Somente a observação de um objeto cria a realidadeMas em física, “na realidade” significa que você observou algo. Agora, a observação em si também é um processo físico, ou seja, a interação do objeto examinado com um aparelho de medição.
Um aparelho como esse poderia ter a seguinte aparência: montamos um detector atrás da fenda A que registra se o elétron passa voando. Se a resposta for “não” e observarmos um impacto na tela, isso significa que o elétron passou pela fenda B. Esse dispositivo determina o caminho único de um elétron sem perturbá-lo.
O que também notamos é que o padrão de duas linhas aparece na tela. Agora desligamos o detector. Então não sabemos por qual fenda o elétron passa. E eis que o padrão de interferência aparece novamente. Isto não é apenas um experimento mental. Experimentos desse tipo foram realizados em inúmeras versões reais.
Uma conexão estranha surge. O detector nos fornece informações. Ligar significa: Queremos informações sobre por qual fenda a partícula passou. Desligar: Nós abrimos mão da informação. Basta ligar e desligar o detector para “causar” diferentes padrões na tela. No slogan dos físicos quânticos: Não olhe, então onda – olhe, então partícula. Parece que o simples fato de observar o elétron tem influência em seu comportamento. Isso é difícil de digerir.
Não pergunte o que é um elétronO experimento da dupla fenda traz uma antiga questão filosófica para a física: alguma coisa existe independentemente de a observarmos? George Berkeley levantou esta questão no início do século XVIII e condensou a resposta na fórmula bem conhecida: existir = ser observado («esse est percipi»). A teoria quântica parece provar que ele está certo. Isso significa que a partícula eletrônica só existe quando ligamos o detector? Ele muda de partícula para onda quando o desligamos?

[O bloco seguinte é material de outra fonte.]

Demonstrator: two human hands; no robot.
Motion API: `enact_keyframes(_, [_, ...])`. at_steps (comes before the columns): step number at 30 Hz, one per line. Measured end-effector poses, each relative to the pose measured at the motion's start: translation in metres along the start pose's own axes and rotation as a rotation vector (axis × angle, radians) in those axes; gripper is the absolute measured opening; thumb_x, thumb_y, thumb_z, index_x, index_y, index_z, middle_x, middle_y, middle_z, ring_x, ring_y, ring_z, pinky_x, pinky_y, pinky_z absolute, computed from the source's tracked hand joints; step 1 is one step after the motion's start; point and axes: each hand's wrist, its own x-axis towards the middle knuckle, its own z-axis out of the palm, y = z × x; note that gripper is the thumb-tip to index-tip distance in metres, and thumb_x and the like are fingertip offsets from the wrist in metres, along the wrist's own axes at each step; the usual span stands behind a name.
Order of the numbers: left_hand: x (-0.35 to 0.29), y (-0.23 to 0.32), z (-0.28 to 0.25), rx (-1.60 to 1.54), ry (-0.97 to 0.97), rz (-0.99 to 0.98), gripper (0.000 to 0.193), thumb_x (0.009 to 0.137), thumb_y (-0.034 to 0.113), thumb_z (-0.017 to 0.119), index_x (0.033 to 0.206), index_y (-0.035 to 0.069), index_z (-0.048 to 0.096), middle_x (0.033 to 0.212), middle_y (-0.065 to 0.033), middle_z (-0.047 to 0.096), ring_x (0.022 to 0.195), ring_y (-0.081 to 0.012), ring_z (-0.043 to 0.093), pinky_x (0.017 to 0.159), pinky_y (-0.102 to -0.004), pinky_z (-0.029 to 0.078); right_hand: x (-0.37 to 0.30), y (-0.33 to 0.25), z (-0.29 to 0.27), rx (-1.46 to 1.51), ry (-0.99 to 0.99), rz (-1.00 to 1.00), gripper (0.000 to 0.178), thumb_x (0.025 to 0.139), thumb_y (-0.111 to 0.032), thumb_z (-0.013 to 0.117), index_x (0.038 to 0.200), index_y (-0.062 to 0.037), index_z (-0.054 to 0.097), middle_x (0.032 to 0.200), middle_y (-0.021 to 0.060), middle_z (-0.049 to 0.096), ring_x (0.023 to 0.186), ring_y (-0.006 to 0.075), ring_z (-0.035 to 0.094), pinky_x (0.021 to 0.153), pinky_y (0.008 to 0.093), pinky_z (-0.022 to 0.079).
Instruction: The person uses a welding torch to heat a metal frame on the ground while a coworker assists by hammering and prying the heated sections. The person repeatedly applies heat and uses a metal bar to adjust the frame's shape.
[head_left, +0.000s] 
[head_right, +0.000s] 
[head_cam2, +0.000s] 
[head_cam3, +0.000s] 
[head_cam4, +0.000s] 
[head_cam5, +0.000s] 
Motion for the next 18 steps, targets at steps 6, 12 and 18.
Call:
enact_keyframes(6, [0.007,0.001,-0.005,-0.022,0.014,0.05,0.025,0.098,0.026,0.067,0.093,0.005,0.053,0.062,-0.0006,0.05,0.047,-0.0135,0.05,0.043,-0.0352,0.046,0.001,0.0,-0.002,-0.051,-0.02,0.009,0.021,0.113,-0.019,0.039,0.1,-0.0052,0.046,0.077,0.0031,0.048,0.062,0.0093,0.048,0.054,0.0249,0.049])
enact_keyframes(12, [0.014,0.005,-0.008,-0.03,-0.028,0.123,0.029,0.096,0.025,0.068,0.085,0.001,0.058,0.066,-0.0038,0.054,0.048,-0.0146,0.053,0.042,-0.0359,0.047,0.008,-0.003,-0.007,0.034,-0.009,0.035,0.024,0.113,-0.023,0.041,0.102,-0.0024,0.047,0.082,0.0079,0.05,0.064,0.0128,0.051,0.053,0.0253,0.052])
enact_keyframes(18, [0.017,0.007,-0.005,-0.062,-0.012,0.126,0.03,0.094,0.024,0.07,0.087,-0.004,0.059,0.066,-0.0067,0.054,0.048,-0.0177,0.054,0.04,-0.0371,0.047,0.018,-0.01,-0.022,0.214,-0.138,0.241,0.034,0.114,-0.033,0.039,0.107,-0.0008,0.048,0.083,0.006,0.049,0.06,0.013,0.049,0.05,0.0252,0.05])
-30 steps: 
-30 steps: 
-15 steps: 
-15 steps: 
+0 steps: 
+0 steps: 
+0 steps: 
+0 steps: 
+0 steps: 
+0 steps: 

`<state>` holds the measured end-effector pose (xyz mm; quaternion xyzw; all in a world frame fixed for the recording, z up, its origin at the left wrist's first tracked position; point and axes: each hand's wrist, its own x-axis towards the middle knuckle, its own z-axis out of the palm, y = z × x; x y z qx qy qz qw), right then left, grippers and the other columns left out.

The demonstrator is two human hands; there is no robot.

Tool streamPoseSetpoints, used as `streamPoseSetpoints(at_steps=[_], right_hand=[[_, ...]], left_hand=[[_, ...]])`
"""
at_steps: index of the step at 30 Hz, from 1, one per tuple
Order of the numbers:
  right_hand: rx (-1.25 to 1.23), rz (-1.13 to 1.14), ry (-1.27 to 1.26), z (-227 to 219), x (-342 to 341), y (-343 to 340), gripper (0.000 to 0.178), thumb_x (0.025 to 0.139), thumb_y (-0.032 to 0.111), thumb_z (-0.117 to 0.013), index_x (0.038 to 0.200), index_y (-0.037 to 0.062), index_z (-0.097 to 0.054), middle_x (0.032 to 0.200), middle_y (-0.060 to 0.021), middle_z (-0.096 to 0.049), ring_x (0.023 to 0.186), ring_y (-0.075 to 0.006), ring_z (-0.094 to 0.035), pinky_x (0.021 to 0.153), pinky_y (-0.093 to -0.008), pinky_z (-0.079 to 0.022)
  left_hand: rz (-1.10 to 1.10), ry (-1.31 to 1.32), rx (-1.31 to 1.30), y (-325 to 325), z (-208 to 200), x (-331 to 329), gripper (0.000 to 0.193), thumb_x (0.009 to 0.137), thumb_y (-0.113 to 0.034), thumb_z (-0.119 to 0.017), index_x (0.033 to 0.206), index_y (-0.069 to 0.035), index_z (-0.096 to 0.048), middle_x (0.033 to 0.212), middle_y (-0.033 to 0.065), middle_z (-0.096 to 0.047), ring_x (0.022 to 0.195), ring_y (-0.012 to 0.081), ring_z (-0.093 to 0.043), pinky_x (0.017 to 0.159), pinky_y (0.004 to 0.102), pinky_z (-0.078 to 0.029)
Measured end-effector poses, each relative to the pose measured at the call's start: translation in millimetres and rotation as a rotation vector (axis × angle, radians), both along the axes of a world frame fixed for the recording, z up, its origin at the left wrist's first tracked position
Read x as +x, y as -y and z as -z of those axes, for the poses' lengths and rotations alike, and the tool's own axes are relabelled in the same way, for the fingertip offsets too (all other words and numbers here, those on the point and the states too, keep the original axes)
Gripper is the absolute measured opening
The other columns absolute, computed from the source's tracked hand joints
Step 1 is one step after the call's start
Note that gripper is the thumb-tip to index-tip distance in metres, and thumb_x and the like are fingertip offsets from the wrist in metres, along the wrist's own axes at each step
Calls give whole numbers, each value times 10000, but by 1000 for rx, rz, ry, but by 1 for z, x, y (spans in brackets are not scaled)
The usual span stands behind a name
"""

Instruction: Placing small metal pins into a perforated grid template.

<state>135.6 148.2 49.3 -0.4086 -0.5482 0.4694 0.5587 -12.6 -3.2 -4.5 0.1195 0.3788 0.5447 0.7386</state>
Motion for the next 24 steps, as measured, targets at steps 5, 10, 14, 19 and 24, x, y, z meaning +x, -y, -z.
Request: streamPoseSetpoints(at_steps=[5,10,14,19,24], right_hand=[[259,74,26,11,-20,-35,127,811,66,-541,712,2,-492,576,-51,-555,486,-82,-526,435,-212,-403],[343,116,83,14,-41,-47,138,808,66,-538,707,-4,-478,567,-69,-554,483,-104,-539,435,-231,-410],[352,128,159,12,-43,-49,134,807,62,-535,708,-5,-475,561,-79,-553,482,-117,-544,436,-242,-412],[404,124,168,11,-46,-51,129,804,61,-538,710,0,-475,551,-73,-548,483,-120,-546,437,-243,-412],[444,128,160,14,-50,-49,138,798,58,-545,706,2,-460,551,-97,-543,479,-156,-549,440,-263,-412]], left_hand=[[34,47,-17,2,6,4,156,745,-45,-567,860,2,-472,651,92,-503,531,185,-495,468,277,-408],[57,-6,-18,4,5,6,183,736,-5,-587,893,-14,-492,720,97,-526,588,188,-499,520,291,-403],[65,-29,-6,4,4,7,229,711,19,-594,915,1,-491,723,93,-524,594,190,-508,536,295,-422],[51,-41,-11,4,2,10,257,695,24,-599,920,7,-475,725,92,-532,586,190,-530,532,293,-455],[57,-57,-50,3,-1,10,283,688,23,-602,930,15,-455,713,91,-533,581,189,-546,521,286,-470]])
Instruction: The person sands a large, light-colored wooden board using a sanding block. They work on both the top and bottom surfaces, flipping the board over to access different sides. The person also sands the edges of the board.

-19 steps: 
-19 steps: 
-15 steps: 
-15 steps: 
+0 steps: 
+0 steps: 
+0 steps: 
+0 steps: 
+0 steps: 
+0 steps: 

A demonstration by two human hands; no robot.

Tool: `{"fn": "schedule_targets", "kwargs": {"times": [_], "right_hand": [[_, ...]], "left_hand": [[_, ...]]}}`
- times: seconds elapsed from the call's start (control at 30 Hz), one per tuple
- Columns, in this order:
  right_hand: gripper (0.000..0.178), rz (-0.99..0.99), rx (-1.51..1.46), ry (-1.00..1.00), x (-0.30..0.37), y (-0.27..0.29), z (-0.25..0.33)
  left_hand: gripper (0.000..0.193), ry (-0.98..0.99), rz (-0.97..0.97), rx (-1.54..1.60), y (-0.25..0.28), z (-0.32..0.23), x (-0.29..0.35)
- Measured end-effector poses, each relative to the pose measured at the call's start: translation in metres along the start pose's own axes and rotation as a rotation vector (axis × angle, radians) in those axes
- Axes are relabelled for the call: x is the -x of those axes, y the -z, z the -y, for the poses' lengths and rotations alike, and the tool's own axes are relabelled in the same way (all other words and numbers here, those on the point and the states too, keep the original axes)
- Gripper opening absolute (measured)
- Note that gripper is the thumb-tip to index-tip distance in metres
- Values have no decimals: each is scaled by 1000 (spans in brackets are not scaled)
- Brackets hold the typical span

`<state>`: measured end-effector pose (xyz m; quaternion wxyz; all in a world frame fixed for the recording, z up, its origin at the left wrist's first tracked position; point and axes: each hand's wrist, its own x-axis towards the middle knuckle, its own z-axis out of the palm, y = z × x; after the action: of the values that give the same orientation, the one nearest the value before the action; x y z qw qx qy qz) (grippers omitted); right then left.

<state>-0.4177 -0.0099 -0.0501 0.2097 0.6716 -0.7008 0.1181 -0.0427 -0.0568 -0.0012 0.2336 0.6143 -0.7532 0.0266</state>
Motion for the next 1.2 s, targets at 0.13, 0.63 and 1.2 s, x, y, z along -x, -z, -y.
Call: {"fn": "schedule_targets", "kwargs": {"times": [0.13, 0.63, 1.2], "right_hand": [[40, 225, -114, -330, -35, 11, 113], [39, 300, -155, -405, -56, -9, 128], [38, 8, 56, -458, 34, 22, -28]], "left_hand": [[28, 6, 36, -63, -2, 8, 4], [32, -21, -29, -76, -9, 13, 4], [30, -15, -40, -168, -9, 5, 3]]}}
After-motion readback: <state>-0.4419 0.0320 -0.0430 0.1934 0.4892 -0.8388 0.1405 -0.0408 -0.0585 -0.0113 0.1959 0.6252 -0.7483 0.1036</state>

Niels Bohr, um dos pais da mecânica quântica, via essas questões como pseudoproblemas. “Não existe um mundo quântico”, escreve ele, “existe apenas uma descrição física abstrata. É errado pensar que a tarefa da física é descobrir o que é a natureza. A física lida com o que podemos dizer sobre a natureza.”
Bohr não negou a realidade dos efeitos medidos, ele apenas advertiu os físicos: não perguntem o que é um elétron, perguntem como ele se comporta em um dispositivo de medição específico. Usando as leis da teoria quântica, é possível calcular e prever os resultados com muita precisão quando os elétrons interagem com um aparelho de medição. Daí o conselho infame: “Cale a boca e calcule!”
Vem do físico David Mermin. E você geralmente esquece sua frase final: "E eu não vou ficar calado". Bom por aqui! Porque o mandamento do silêncio é uma censura ao pensamento sobre o problema. Esse tipo de coisa não cai bem entre os físicos. Eles nunca se cansam de debater os problemas do experimento da dupla fenda até hoje, em inúmeras versões, muitas vezes extremamente elaboradas – do gato de Schrödinger ao amigo de Wigner, dos muitos mundos de Everett e da escolha tardia de Wheeler à teoria do colapso de Roger Penrose.
Este é um sinal inconfundível de que a teoria quântica está viva. Os físicos não querem apenas fazer cálculos com ela, eles querem que ela forneça informações sobre o que mantém o mundo unido em sua essência. O misterioso coração da teoria quântica ainda bate. E continua gerando questionamentos. Ouso dizer: É um coração filosófico.